→ **Your instructions**: All that is wanted is a word-for-word copy of the data from its first line to the line containing "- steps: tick", both included.

→ **Dataset extract**:
+ + + + + + +

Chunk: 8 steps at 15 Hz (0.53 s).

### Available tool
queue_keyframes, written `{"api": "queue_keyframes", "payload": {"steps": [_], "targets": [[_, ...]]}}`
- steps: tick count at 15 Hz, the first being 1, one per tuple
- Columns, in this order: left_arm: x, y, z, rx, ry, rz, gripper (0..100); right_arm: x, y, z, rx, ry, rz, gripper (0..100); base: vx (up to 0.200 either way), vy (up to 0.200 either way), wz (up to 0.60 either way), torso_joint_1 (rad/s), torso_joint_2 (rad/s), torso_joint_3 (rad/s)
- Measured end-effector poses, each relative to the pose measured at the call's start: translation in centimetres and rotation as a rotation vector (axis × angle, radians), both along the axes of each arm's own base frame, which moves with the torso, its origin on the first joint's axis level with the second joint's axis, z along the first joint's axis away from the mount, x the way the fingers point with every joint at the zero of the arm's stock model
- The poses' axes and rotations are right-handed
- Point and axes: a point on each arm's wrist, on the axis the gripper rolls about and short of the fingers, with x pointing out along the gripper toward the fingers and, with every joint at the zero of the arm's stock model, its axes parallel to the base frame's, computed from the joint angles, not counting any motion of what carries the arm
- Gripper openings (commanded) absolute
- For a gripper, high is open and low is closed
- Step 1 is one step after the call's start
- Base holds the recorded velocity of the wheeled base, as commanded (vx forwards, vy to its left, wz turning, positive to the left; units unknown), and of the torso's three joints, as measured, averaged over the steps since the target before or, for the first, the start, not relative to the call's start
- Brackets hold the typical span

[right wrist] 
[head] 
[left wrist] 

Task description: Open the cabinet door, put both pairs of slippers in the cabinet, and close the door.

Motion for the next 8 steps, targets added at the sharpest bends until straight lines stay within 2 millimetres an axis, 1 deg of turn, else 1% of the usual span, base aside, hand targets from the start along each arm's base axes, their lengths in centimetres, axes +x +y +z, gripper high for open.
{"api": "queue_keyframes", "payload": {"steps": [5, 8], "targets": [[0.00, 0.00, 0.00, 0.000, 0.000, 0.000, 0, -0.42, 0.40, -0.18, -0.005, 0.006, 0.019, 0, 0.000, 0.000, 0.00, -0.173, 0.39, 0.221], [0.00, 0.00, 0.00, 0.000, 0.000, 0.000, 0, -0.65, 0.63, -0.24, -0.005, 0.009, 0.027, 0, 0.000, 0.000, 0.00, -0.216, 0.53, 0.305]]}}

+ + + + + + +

→ **Task result**:
Chunk: 8 steps at 15 Hz (0.53 s).

### Available tool
queue_keyframes, written `{"api": "queue_keyframes", "payload": {"steps": [_], "targets": [[_, ...]]}}`
- steps: tick count at 15 Hz, the first being 1, one per tuple

There is no additional output for this exercise.